Na cidade vivia um homem que só queria que lhe dissessem carinho. As mortes que já tivera levaram-lhe carinhos que agora eram só memórias. Ficaram saudades. Cemitérios para visitar.
A tristeza ornamentava-lhe a solidão com que amargava os dias que ia sentindo serem a mais.
Com o pouco dinheiro que lhe sobrou de uma desconsolada reforma comprou um canário na esperança de dar um sentido às muitas horas que lhe subjugavam em cada dia.
Passou, então, a viver numa dedicação de carinhoso afecto pelo seu canário.
Dava-lhe de comer. Dava-lhe de beber. Limpava-lhe a gaiola. Espantava-o com as suas solitárias conversas. Com os desconchavados monólogos. Com os desabafos sem nenhum préstimo.
O canário respondia-lhe como sabia. Cantando. Cantava, saltando de poleiro para poleiro, num desassossego de repenicados trinados.
Na cidade passou a viver um homem habitado por uma incontida felicidade. Passou a silenciar a solidão e a querer imitar a linguagem do canário, mesmo sabendo não ter cordas vocais para tão complexos trinados. Mas o carinho que devotava ao canário e que sabia reciproco, fazia-o viver na ilusão de estarem a escrever a mais magnífica sinfonia que humanos ouvidos haveriam de ouvir. O homem começou, novamente, a acostumar-se ao carinho.
Um senhor polícia de patente importante que morava no andar de cima passou a reclamar incómodos. Cantorias esquisitas. Guturais ruídos. Cedos despertares. Olheiras arroxeadas. Falta de apetite.
Num amanhecer com a brusquidão de um assalto, vieram da esquadra polícias armados de sofisticadas pistolas e coletes à prova de bala.
Aos empurrões, querendo chegar à gaiola onde o canário se encolhia junto ao bebedouro, disseram ao homem que agora vivia outra vez carinhos, que assim não podia ser, que era um atentado à ordem pública, uma criminosa subversão, uma falta de respeito pelos poderes democraticamente eleitos, uma desobediência às autoridades. Vinham com intimidações de lhe matar o carinho.
Outra vez.
O homem abriu a liberdade da porta da gaiola ao canário que ficou poisado no parapeito da janela, à espera. Então o homem, jurando carinhos com um estridente trinado, saltou para o vazio. O polícia encarregue de lavrar a o auto, jurou que viu o homem e o canário voarem, juntos, a cantar. E para espanto de todos, o homem que só queria carinho, acompanhava, sem desafinar, os repenicados trinados do canário.

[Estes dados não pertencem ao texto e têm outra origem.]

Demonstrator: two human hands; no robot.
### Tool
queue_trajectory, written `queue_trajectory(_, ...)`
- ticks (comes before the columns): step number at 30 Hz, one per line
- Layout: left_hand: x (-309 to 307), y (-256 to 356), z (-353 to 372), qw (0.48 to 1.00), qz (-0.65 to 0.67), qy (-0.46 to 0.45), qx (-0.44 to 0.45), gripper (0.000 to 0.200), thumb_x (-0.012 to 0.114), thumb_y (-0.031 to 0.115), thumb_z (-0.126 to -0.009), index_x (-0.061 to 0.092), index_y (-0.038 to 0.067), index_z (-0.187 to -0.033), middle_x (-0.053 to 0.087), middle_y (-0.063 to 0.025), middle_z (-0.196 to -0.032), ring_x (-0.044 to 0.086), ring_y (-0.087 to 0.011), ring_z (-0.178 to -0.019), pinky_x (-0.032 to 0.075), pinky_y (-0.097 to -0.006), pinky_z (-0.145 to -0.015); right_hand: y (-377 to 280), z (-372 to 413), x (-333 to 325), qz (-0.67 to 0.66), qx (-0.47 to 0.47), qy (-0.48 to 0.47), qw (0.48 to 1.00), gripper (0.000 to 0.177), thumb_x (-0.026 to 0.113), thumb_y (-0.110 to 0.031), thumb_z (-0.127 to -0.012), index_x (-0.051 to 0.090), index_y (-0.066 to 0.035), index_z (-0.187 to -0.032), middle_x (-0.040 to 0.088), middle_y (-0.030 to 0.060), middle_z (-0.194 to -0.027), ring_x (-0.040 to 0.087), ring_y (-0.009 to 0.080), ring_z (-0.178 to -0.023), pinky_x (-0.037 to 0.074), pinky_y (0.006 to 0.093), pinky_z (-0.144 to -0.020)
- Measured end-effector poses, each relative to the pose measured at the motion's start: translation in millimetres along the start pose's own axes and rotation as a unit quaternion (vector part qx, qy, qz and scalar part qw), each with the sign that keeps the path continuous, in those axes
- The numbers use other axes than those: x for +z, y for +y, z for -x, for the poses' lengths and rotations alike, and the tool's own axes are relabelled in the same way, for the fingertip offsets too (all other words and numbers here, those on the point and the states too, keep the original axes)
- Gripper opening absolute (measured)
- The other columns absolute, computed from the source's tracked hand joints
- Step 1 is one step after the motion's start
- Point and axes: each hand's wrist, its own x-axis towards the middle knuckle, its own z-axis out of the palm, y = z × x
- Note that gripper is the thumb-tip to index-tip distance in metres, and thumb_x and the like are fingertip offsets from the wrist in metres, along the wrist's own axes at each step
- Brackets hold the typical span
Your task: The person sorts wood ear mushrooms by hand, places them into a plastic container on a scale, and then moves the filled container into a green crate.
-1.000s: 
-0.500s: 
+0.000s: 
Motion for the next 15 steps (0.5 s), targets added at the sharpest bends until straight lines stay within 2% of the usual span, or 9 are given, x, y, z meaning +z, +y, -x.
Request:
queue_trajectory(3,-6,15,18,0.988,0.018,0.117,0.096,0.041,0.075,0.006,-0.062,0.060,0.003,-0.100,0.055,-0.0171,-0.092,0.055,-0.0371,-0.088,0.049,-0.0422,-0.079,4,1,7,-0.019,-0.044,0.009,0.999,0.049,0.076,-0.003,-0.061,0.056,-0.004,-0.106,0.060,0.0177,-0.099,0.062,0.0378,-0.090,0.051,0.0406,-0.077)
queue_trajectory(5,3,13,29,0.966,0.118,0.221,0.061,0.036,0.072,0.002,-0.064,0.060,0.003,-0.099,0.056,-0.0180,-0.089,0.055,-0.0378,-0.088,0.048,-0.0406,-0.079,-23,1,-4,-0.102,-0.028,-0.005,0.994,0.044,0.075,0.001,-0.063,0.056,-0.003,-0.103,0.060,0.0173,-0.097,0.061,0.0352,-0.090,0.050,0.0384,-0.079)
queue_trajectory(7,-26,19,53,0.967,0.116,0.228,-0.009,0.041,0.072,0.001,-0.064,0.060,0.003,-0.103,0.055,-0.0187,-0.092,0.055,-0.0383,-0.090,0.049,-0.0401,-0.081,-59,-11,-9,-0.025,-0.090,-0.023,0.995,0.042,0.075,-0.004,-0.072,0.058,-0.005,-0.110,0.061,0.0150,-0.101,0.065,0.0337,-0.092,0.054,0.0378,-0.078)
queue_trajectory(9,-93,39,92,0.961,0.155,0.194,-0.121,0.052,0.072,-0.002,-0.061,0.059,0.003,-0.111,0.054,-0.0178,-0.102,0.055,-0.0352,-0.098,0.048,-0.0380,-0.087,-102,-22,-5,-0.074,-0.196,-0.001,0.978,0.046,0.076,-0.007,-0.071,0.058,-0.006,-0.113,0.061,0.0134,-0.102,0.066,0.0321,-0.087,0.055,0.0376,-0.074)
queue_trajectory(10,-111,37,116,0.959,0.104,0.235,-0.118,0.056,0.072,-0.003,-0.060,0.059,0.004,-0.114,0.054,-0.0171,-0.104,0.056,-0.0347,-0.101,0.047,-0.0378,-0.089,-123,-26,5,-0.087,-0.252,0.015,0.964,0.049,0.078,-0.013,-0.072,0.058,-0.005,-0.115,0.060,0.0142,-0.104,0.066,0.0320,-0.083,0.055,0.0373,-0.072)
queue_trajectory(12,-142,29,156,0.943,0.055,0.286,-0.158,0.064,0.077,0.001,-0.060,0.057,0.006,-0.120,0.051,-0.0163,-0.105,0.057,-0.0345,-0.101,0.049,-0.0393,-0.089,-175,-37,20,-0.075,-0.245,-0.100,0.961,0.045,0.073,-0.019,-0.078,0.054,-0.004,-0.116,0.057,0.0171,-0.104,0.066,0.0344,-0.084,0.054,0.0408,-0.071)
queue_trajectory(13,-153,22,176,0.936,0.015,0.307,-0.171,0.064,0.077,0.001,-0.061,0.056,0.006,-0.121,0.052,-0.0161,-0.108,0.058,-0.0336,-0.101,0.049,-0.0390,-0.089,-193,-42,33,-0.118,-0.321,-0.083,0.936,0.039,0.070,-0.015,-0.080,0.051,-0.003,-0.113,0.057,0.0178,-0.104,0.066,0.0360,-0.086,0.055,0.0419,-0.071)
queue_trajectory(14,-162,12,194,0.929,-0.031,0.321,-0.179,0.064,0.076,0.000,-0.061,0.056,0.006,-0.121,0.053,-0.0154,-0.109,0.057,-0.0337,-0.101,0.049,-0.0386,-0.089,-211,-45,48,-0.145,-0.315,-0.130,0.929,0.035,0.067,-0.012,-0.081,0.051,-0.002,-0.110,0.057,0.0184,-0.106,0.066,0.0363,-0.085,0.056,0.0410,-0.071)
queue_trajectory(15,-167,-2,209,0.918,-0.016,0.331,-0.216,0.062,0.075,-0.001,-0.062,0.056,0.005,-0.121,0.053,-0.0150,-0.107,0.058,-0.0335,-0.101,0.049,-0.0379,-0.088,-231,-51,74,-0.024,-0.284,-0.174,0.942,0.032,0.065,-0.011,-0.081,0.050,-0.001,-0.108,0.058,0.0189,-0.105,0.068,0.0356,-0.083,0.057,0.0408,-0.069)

pobres de nós que não tendo mais nada a perder pretendem viver com as aves…e como as aves.
ave que vives em mim
leva-me pela noite
à terra do fogo…
purifica-me
deixa que arda nas cinzas rubras do vulcão
e como phenix na madrugada
faz-me renascer numa pomba branca…
já se sabe que aprecio muito a sua prosa para mim, poética.
Um abraço
Olá Maria Fernanda
Obrigado pelas suas belas e incentivadoras palavras.É um prazer para mim poder contar com os seus comentários.
Abraço
Afonso Batista
Ímpar este carinho.
A liberdade do silêncio, a solidão enterrada e o carinho de todos os sentidos.
Impossível deixá-lo partir sozinho. Grande demais a dor para ficar…
Voarão ainda algures e até mesmo dentro de nós.
Farão as delícias dos que apaixonados pelos sons da natureza, sabem escutar.
Ficaremos nós mais disponíveis e atentos para fazer a diferença acontecer.
Assim, será também a vida a acontecer na sua plenitude.
Parabéns. Carinhoso o tema e tão real.
Obrigado Isabel por tão autêntico e sentido comentário. É uma honra ter a Isabel como minha leitora. Tudo farei por não desmerecer.